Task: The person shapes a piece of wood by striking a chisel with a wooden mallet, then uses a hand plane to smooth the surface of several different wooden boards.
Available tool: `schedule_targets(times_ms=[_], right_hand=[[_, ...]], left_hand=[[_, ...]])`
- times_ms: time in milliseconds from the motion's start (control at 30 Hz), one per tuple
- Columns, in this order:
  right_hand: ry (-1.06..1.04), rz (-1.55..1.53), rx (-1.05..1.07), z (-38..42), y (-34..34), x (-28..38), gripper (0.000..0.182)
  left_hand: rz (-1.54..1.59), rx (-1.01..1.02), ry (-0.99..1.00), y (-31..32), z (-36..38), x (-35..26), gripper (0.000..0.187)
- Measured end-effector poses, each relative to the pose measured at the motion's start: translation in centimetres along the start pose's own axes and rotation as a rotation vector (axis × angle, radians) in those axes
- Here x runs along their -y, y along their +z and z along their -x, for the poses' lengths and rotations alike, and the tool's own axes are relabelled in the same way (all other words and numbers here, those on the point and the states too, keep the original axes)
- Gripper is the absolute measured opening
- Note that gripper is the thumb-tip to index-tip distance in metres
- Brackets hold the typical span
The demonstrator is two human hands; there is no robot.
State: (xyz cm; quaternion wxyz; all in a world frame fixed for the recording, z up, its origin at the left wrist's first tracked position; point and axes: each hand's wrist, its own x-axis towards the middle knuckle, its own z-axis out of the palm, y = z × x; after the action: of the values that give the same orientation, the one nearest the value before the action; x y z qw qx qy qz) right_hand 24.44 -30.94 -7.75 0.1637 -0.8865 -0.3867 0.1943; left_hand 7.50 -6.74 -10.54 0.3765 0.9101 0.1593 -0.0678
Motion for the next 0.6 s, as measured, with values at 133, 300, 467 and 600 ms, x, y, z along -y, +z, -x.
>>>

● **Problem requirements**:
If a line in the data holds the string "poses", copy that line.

● **Answer box**:
- Measured end-effector poses, each relative to the pose measured at the motion's start: translation in centimetres along the start pose's own axes and rotation as a rotation vector (axis × angle, radians) in those axes
- Here x runs along their -y, y along their +z and z along their -x, for the poses' lengths and rotations alike, and the tool's own axes are relabelled in the same way (all other words and numbers here, those on the point and the states too, keep the original axes)

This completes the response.